To use Data Exchange for a transformation with Kafka as the target, you need to have a pre-defined XSD schema structure to represent the Kafka message structure. In some cases, you may want to have the same XSD schema structure for the target Kafka as your source schema. For such cases, Data Exchange provides a function in DDW to generate an XSD schema based on either an Enterprise Database Server schema or an RDMS schema.
When the transformation target is Kafka, Data Exchange acts as a Kafka producer. After the data is transformed to Kafka as messages, you can create your own consumer application to consume the messages. To consume the messages, the consumer program needs to de-serialize it. Data Exchange provides another function in DDW to generate helper classes. You can use these classes in your consumer program to de-serialize the messages. The classes are generated either in Java or C#, based on the programing language of the consumer. When these helper classes are generated, a generic helper class for the Data Exchange messages in general and specific helper classes for the individual tables are generated.
To generate an XSD file in DDW,
On the Schema View, select the required schema.
Right-click the schema and select Export Schema.
The Export Schema window appears.
Enter or edit the output path for the generated XSD file.
Alternatively, click Browse, and select or create an output path.
Enter or edit the name of the XSD file.
From the Save As Type drop-down list, select “XSD.”
Select Load Schema if you want to load the XSD file to DDW after it is generated.
Click OK.
You can now define a transformation from the Enterprise Database Server schema or the RDMS schema to the generated Kafka schema using the auto map option.
Note: DDW generates an XSD file with independent XSD elements for the table and its versions available in the RDMS schema.
Kafka Message Format
For efficient generation of Kafka messages in Data Exchange and its use in consumer, Data Exchange uses a unified Kafka message format.

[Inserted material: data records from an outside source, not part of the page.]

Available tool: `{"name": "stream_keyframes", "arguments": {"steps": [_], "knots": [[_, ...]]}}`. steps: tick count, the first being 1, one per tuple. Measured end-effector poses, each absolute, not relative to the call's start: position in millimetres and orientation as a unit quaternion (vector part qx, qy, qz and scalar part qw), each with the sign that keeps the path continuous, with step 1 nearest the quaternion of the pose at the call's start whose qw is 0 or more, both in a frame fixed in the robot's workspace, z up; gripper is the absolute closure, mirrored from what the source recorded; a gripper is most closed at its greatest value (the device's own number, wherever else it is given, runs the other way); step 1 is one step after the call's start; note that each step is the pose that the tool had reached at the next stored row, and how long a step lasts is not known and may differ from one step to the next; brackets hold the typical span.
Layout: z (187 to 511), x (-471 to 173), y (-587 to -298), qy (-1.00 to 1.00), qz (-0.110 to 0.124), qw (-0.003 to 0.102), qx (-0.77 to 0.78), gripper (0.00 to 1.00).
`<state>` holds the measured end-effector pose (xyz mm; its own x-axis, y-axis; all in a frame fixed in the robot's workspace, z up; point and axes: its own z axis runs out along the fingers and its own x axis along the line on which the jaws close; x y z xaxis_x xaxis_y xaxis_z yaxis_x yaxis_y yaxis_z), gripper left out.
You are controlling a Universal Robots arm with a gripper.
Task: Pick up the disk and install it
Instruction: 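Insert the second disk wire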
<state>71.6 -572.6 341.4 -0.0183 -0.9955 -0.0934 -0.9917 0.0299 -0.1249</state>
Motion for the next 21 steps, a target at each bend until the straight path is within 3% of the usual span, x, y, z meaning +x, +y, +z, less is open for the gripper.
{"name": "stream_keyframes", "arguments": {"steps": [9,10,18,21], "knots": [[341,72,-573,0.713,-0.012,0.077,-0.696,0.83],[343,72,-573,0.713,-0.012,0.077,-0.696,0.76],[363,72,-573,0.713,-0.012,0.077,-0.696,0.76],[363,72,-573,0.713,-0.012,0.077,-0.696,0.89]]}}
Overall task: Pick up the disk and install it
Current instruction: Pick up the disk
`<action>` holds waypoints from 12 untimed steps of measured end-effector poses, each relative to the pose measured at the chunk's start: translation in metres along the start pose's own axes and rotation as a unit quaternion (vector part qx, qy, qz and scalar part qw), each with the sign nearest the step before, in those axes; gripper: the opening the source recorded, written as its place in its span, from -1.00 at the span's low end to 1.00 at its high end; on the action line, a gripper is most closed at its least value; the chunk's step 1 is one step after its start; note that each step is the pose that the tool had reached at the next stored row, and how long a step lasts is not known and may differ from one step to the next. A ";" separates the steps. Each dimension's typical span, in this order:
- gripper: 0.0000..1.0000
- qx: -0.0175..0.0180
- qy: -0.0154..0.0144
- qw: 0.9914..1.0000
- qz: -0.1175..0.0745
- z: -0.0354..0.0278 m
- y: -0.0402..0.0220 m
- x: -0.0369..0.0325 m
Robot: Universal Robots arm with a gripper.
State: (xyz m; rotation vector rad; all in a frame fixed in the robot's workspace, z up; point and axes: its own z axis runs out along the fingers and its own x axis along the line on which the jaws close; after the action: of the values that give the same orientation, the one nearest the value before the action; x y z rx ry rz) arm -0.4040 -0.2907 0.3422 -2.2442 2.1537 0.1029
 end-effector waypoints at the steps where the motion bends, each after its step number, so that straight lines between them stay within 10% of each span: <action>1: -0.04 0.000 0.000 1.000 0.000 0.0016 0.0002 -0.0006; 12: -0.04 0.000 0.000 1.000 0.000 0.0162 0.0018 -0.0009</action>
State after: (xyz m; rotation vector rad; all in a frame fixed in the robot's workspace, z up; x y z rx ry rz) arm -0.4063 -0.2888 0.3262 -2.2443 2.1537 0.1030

This unified Kafka message format allows messages that use different transmission options to be represented in a single format. The message in the Kafka queue consists of two parts; key and message.
The message value in the Kafka queue is the Data Exchange Kafka message, and the key is BatchId. The Kafka message includes metadata such as TransformationId, SourceOperation, TargetOperation, and so on, that provides information regarding the transformation. It also contains the transformed data in BeforeImage and AfterImage. This provides information on the data that is updated, based on which further processing can be done when the Consumer obtains the data from the queue.
The message format includes a message header, followed by BatchUnits that consists of several BatchUnit, which in turn consists of multiple MessageUnit.
Note: The value of the field DETransmissionType is always “Batch”.
The format of a Kafka message is as follows:
<DEKafkaMessage> <Header> <BatchId></BatchId> <ThreadId></ThreadId> <MessageUniqueId></MessageUniqueId> <MessageType></MessageType> <DETransmissionType>Batch</DETransmissionType> <TransformationId> </TransformationId> <ProviderId></ProviderId> <MessageFormatVersion></MessageFormatVersion> </Header> <BatchUnits> <BatchUnit>* <SourceTransactionId></SourceTransactionId># <MessageUnits> <MessageUnit>* <SourceOperation></SourceOperation> <TargetOperation></TargetOperation> <OrderInBatchUnit></OrderInBatchUnit> <SchemaName></SchemaName> <ClassifierName></ClassifierName> <KeysOfTarget> <KeyOfTarget></KeyOfTarget>* </KeysOfTarget> <SchemaLastModifiedDate></SchemaLastModifiedDate> <Schema /> <MessagePayload> <BeforeImage></BeforeImage> <AfterImage></AfterImage> </MessagePayload> </MessageUnit> </MessageUnits> </BatchUnit> </BatchUnits> </DEKafkaMessage>
* can have multiple elements
# present on a CDT, SourceTransactionId represents an identifier for the transaction in the database audit trail. Schema is present for both CDT and BDT but is always empty.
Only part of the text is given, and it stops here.